#### Exercise requirements:
Only the lines holding "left" are wanted. Copy every one from the records below.

#### Extracted records:

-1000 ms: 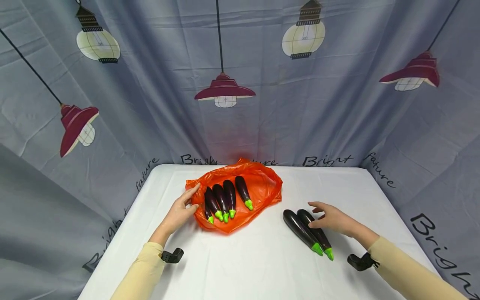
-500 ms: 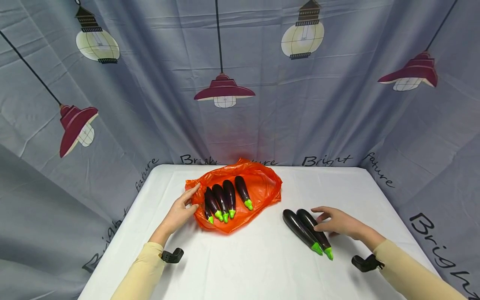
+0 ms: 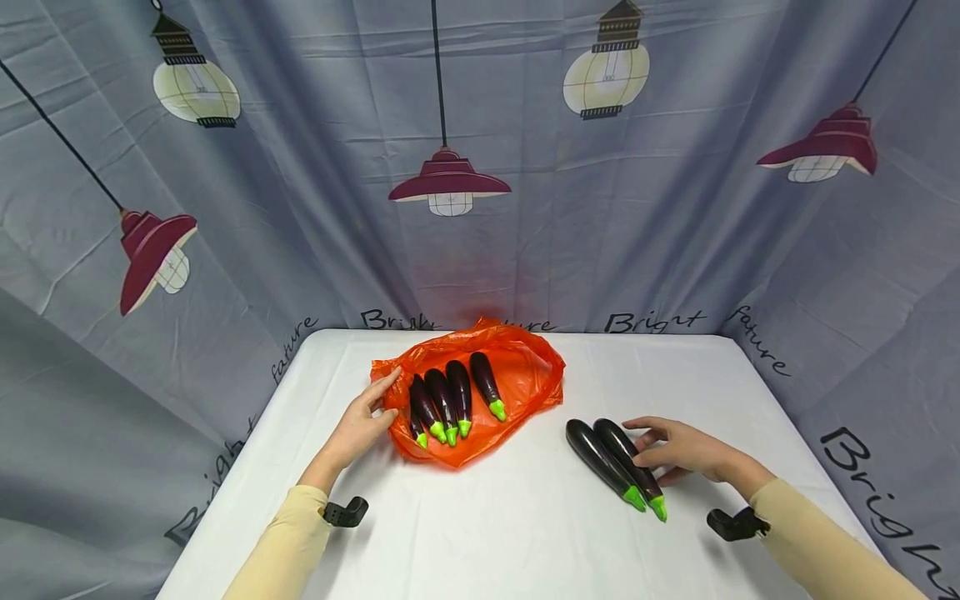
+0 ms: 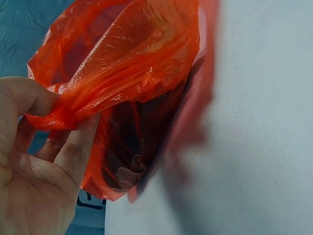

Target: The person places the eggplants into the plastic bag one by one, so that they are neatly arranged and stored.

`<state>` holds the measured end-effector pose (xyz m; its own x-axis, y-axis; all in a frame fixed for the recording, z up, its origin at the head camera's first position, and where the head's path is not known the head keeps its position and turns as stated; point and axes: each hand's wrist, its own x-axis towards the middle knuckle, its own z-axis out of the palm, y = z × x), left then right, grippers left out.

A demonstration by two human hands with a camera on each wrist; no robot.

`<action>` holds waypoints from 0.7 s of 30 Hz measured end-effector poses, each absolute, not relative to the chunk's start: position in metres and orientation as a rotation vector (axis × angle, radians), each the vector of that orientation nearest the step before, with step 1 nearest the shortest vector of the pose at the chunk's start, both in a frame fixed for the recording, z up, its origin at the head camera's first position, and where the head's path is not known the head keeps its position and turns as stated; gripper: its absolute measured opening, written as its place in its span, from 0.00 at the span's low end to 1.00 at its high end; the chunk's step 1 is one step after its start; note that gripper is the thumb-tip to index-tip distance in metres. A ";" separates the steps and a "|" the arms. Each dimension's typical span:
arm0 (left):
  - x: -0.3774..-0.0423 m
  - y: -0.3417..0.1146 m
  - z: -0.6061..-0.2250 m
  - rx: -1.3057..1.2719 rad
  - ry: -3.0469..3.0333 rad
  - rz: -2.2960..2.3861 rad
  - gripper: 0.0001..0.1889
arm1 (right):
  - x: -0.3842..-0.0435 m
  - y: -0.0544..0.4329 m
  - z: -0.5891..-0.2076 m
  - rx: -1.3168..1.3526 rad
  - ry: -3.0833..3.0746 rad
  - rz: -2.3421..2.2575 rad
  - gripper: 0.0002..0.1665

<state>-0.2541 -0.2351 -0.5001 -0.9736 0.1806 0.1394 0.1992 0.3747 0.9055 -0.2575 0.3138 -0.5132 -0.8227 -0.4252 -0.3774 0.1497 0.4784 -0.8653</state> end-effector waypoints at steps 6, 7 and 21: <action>-0.256 -0.239 -0.503 -0.371 -2.594 -1.700 0.38 | -0.258 0.315 -0.517 -0.223 2.139 -1.365 0.46; -0.257 -0.240 -0.504 -0.375 -2.596 -1.694 0.38 | -0.258 0.315 -0.518 -0.221 2.135 -1.368 0.46; -0.258 -0.240 -0.507 -0.380 -2.595 -1.674 0.37 | -0.255 0.313 -0.517 -0.229 2.112 -1.372 0.49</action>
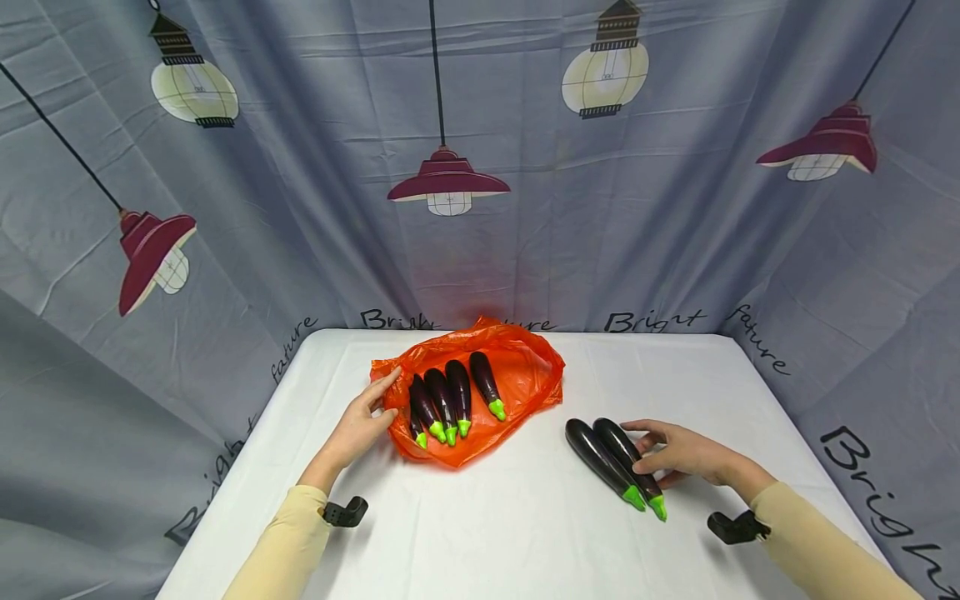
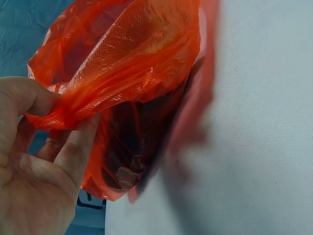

#### Output for this exercise:
`<state>` holds the measured end-effector pose (xyz m; its own x-axis, y-axis; all in a frame fixed for the recording, z up, its origin at the head camera's first position, and where the head's path is not known the head keeps its position and turns as stated; point and axes: each hand's wrist, its own x-axis towards the middle knuckle, its own z-axis out of the palm, y = z × x), left then right, grippers left out.
arm0 (left):

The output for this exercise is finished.